Start of Block
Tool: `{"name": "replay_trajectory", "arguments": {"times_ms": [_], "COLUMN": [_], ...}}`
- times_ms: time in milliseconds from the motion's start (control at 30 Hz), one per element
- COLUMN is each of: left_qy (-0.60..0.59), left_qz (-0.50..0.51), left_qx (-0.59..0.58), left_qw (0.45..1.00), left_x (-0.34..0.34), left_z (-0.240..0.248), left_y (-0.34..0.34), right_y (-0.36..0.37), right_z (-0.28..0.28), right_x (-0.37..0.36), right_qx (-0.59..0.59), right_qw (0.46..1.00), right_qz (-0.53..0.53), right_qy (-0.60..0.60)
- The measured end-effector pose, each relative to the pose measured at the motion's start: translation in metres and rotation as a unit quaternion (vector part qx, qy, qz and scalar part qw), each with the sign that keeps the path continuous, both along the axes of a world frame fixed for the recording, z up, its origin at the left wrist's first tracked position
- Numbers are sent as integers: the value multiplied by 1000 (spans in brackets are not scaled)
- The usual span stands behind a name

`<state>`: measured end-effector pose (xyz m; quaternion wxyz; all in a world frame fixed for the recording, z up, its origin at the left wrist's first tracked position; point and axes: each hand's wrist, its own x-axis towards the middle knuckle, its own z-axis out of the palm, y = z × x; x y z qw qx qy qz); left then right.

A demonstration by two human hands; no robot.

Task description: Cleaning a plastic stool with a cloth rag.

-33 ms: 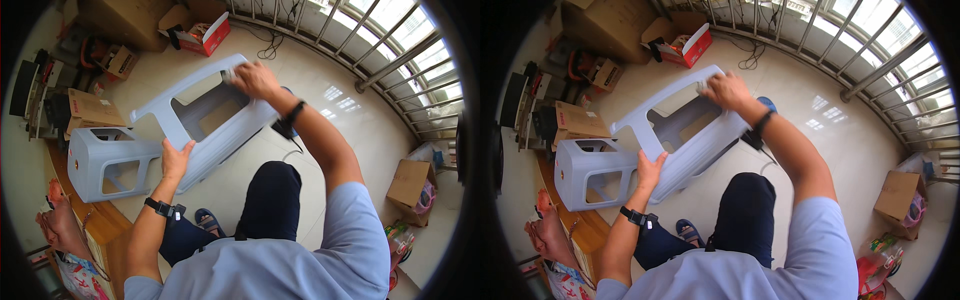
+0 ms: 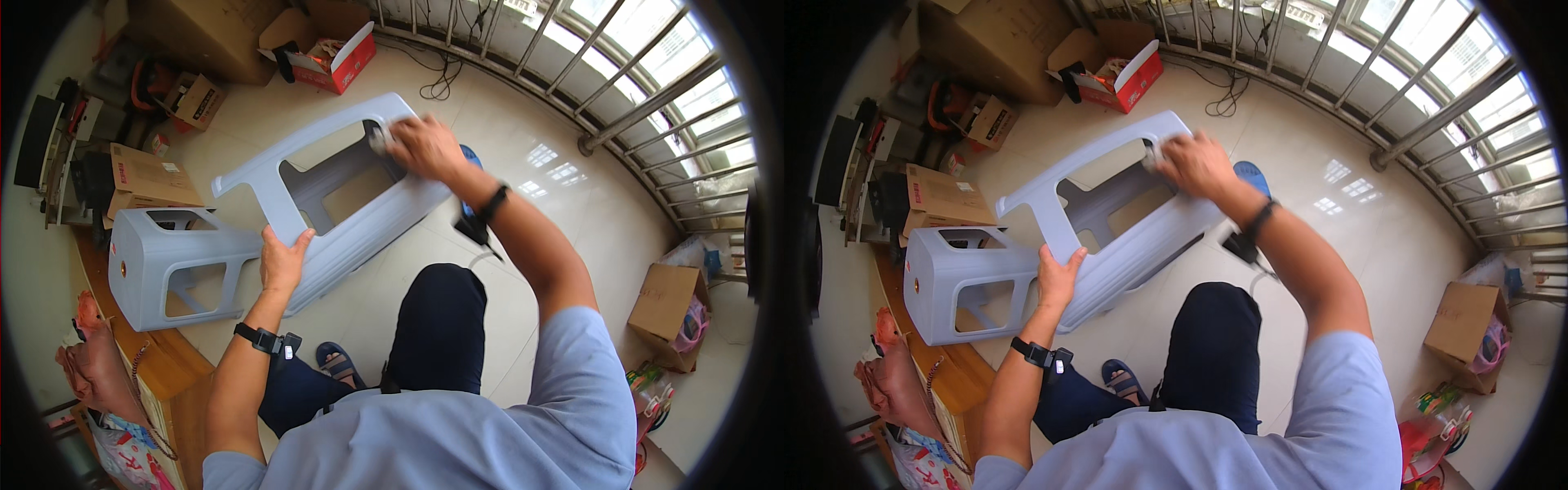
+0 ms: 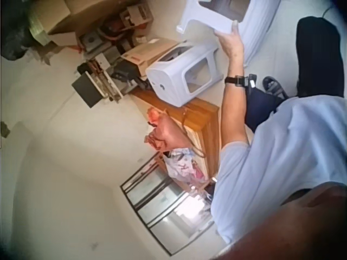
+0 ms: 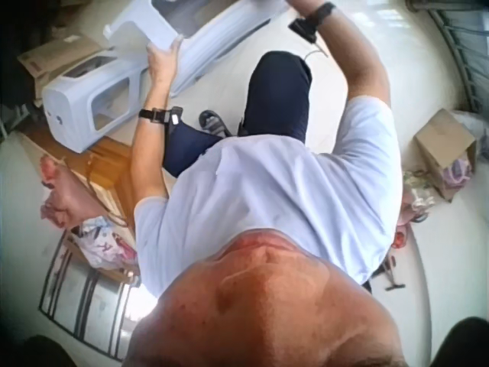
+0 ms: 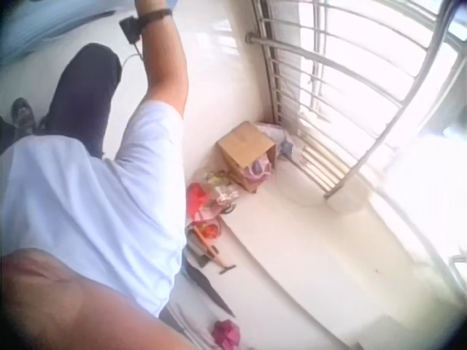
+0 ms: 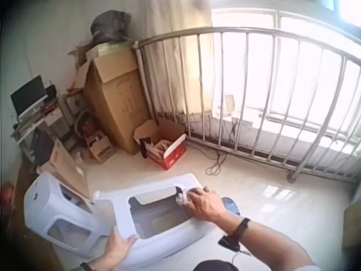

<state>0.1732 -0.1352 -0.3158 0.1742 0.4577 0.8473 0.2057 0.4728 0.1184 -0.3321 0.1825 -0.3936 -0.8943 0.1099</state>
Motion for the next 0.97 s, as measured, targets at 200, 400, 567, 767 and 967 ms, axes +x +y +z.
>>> {"name": "replay_trajectory", "arguments": {"times_ms": [200, 400, 567, 767, 967], "left_qy": [33, 141, 142, 137, 146], "left_qz": [-5, 3, 10, 14, -3], "left_qx": [-67, -114, -76, -76, -72], "left_qw": [997, 983, 987, 988, 987], "left_x": [2, 7, 13, -9, -9], "left_z": [24, 4, 2, 15, 6], "left_y": [23, 36, 57, 55, 54], "right_y": [-92, 20, 57, -94, -58], "right_z": [-1, -9, -14, -15, -21], "right_x": [61, -2, -7, 64, 64], "right_qx": [54, 56, 72, 40, -12], "right_qw": [998, 997, 992, 991, 994], "right_qz": [-1, -31, -90, 38, 43], "right_qy": [41, 40, 58, 123, 95]}}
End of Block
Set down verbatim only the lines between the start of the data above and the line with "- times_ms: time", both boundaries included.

* _WRITTEN RESPONSE_:
Tool: `{"name": "replay_trajectory", "arguments": {"times_ms": [_], "COLUMN": [_], ...}}`
- times_ms: time in milliseconds from the motion's start (control at 30 Hz), one per element

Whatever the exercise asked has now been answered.